What to produce: Write out the data word for word and drop any picture you find.

+ + +

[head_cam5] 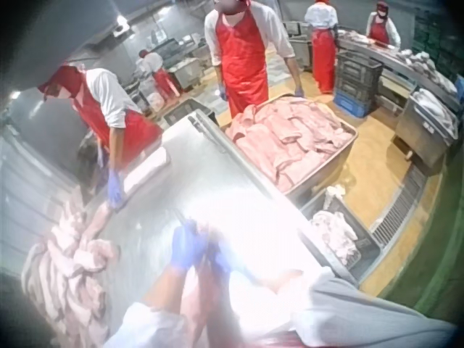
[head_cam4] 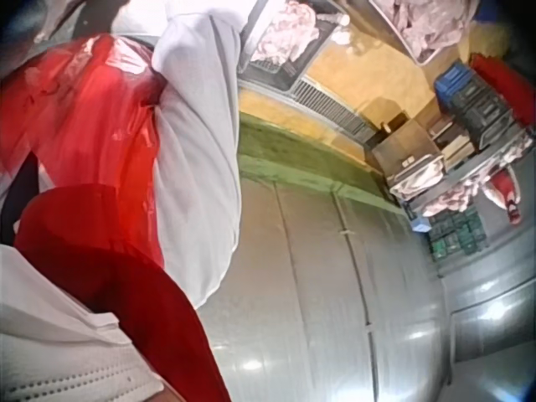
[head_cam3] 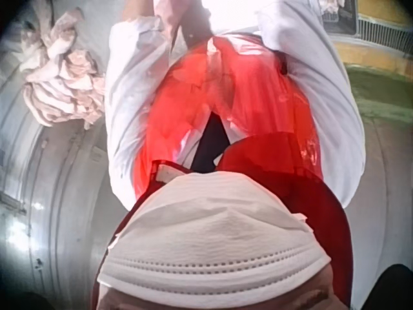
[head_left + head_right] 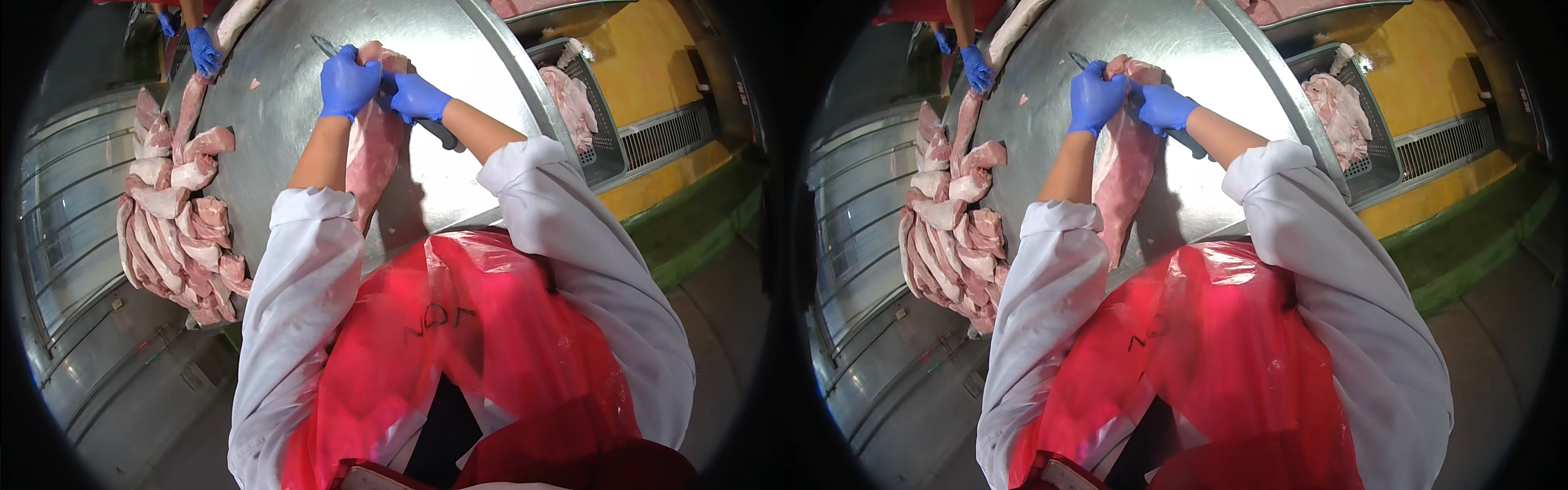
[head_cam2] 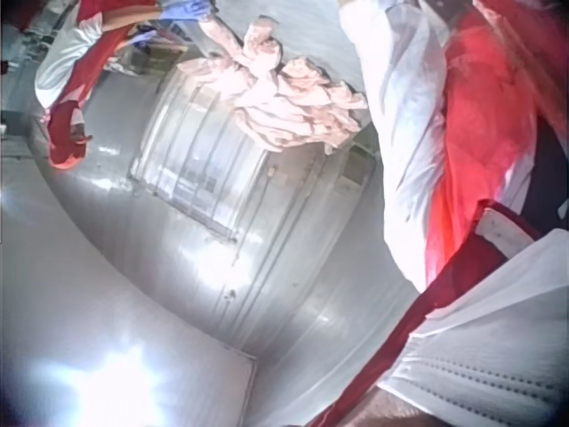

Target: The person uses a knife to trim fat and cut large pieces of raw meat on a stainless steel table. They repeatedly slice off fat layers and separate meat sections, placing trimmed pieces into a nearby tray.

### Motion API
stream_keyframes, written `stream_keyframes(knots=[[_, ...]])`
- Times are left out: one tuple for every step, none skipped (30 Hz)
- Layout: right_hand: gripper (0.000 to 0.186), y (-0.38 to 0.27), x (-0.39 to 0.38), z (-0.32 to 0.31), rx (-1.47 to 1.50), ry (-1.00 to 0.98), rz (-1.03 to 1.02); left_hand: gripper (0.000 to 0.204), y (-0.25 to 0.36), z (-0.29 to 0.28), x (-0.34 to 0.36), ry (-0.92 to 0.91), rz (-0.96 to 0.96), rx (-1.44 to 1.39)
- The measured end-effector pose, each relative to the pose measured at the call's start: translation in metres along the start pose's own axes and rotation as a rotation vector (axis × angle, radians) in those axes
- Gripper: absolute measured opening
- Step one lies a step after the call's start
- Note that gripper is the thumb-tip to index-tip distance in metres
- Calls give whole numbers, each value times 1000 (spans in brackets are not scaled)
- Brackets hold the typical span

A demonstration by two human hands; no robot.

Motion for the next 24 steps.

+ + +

Output for this task:
[head_cam5] 
[head_cam4] 
[head_cam3] 
[head_left + head_right] 
[head_cam2] 

Target: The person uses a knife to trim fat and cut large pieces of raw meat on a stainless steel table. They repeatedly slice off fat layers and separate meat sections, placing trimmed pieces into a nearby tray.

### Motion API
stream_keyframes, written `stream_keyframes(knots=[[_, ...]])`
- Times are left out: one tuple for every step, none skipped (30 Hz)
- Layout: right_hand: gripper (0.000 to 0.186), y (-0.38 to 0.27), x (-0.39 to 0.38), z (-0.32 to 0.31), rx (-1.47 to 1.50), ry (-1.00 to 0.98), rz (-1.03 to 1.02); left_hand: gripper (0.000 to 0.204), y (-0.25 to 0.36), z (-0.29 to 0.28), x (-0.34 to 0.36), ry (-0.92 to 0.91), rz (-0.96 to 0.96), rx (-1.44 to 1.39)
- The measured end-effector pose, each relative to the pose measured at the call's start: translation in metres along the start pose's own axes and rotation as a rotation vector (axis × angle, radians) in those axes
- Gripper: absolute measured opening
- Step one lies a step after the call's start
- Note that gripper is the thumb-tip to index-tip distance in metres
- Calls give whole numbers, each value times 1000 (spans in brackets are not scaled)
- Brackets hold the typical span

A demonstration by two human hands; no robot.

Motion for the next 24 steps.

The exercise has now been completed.